Der Prozent-Krimi

VON BARBARA DRIBBUSCH

Nach mehr als drei Monaten Streik ist es in den Tarifgesprächen zwischen den Bundesländern und der Gewerkschaft Ver.di über verlängerte Arbeitszeiten im öffentlichen Dienst gestern zu einer Einigung gekommen. Das erklärten die Verhandlungspartner.

Nachdem es aus Gewerkschaftskreisen geheißen hatte, man sei zu einer Vereinbarung gelangt, sagte der Verhandlungsführer der Länder, Hartmut Möllring, am späten Nachmittag: „Wenn Ver.di das so sagt, dann ist es so.“ Details der Einigung sollten auf einer Pressekonferenz am Abend nach Redaktionsschluss verkündet werden. Arbeitgeber und Arbeitnehmer stritten seit Monaten um die Verlängerung der Arbeitszeit für die 800.000 Beschäftigten der Behörden und Unternehmen der Bundesländer sowie um die Höhe von Urlaubs- und Weihnachtsgeld.

Wie aus Verhandlungskreisen verlautete, beinhaltet die Einigung nun komplizierte Prozentrechnungen, nach denen die Wochenarbeitszeit in den Bundesländern von bisher tariflichen 38,5 auf knapp unter 40 Stunden angehoben wird. Die Nachrichtenagentur erfuhr gestern Nachmittag zudem von Insidern, dass die nun gefundene Lösung auf unterschiedliche durchschnittliche Wochenarbeitszeiten in den jeweiligen Bundesländern hinauslaufe.

Dazu solle in jedem Bundesland die real existierende durchschnittliche bisherige Wochenarbeitszeit ermittelt werden, hieß es. Diese liegt derzeit in einem Korridor zwischen 38,5 Stunden für Arbeiter und Angestellte mit alten Verträgen und bis zu 42 Stunden für bisher nicht tarifgebundene neu Eingestellte. Die Verhandlungspartner einigten sich laut AP auf einen feststehenden Schlüssel, über den in jedem Bundesland die Arbeitszeit nach Prozentpunkten erhöht wird.

Gewerkschaftsvertreter sagten, damit müssten vor allem Besserverdiener künftig länger arbeiten, während in unteren Gehaltsgruppen die Arbeitszeit gesenkt werden könne. Aus dem Arbeitgeberlager war allerdings gestern am Spätnachmittag zu erfahren, nach Gehalt gestaffelte Abschlüsse würden nicht verhandelt.

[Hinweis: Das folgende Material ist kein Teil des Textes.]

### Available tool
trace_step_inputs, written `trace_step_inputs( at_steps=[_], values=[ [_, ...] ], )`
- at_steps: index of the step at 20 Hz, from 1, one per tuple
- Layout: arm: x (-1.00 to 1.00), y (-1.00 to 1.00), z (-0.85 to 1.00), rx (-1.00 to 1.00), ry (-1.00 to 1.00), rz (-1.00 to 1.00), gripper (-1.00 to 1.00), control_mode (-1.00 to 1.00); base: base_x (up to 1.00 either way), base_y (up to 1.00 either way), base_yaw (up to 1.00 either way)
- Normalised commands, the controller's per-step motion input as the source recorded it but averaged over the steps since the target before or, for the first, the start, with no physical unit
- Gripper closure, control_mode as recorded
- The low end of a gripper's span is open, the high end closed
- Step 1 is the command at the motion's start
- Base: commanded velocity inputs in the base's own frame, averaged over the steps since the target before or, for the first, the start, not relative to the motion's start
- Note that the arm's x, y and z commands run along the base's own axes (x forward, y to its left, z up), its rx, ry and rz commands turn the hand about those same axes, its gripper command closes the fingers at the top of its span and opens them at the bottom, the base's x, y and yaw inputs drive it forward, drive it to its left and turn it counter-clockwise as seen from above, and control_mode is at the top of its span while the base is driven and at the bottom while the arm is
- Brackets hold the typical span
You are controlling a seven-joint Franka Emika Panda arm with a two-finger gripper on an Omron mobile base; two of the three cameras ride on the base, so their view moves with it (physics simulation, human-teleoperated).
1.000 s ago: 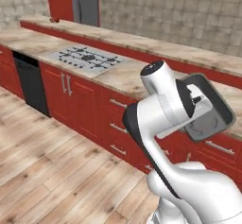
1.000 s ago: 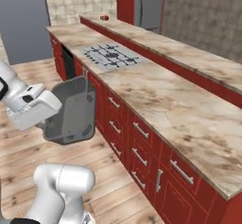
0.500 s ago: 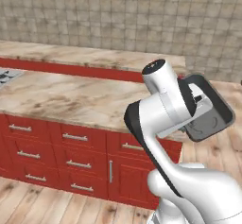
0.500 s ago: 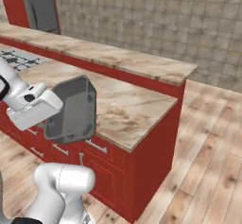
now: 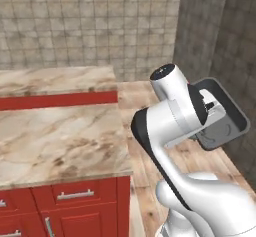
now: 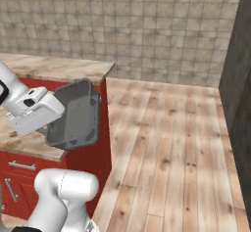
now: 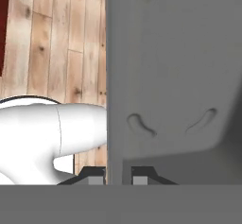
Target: Retrieve the tupperware and aluminum foil from the cabinet and place them on the dining counter near the plate with bell pepper and hot dog to prepare for storing leftovers.
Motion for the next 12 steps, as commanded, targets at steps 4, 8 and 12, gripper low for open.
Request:
trace_step_inputs(
  at_steps=[4, 8, 12],
  values=[
    [0.00, 0.00, 0.00, 0.00, 0.00, 0.00, 1.00, 1.00, 0.99, -0.74, -0.35],
    [0.00, 0.00, 0.00, 0.00, 0.00, 0.00, 1.00, 1.00, 1.00, -0.78, -0.05],
    [0.00, 0.00, 0.00, 0.00, 0.00, 0.00, 1.00, 1.00, 1.00, -0.78, 0.00]
  ],
)
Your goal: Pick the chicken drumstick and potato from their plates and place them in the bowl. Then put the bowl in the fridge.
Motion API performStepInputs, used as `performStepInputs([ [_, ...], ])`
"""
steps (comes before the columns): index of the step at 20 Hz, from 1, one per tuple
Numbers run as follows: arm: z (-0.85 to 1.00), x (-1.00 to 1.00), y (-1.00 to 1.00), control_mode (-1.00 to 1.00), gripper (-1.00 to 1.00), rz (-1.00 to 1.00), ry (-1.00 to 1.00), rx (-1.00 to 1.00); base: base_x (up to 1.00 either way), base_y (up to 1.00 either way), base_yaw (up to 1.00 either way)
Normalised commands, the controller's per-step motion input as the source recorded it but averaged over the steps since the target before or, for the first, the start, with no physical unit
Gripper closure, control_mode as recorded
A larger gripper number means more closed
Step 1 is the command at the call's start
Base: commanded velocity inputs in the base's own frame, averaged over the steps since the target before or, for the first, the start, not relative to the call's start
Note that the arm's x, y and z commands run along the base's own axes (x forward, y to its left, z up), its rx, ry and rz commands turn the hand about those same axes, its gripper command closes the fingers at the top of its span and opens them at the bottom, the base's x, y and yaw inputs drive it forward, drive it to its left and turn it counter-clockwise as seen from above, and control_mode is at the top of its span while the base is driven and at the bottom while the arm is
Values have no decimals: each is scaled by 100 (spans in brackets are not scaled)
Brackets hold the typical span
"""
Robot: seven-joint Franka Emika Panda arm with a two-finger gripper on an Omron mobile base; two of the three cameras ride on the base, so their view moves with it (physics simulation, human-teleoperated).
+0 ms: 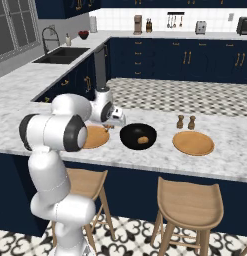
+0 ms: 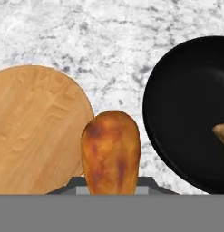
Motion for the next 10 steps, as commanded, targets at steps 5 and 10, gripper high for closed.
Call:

Eine Einigung im Tarifstreit wurde vor allem durch die sogenannte Meistbegünstigungsklausel erschwert. Diese Klausel sieht vor, dass neue Arbeitszeiten, die für die Landesbediensteten vereinbart werden, auch ohne Tarifverhandlungen für die Beschäftigten aller Städte und Gemeinden im Westen zu gelten haben, wenn sie für die Arbeitgeber „günstiger“ sind.

Möllring erklärte gestern jedoch, es werde eine Lösung ohne diese Klausel geben. Dies könnte geschehen, indem in den unteren Gehaltsgruppen für die Arbeitnehmer besonders günstige Arbeitszeiten vereinbart werden. Die Kommunen würden sich mit einer solchen Vereinbarung nicht besser stellen als bisher, denn dort arbeiten mehr Beschäftigte in den unteren Gehaltsgruppen, während sich in den Behörden und Einrichtungen der Länder mehr besser verdienende Angestellte finden.

Die Klausel wird aber auch durch die Ermittlung von realen durchschnittlichen Arbeitszeiten möglicherweise nicht ausgelöst. Während nämlich in den Ländern schon viele Bedienstete länger als 38,5 Stunden arbeiten, ist das in den Kommunen des Westens weniger der Fall. Ein Tarifvertrag, der die Ermittlung von durchschnittlichen Arbeitszeiten vorsieht, würde daher in den Kommunen möglicherweise kaum zu tatsächlich längeren Arbeitszeiten führen.

Dem gestrigen Tarifpoker vorausgegangen ist ein mehrwöchiger Arbeitskampf. Provoziert hatten den Ausstand die Arbeitgeber der Länder, die im März 2004 die alten Arbeitszeitrichtlinien gekündigt hatten. Damit galt im Westen nur noch für Altbeschäftigte die 38,5-Stunden-Woche. Neueingestellte wurden hingegen nur noch mit Verträgen zu 40 und mehr Wochenstunden beschäftigt.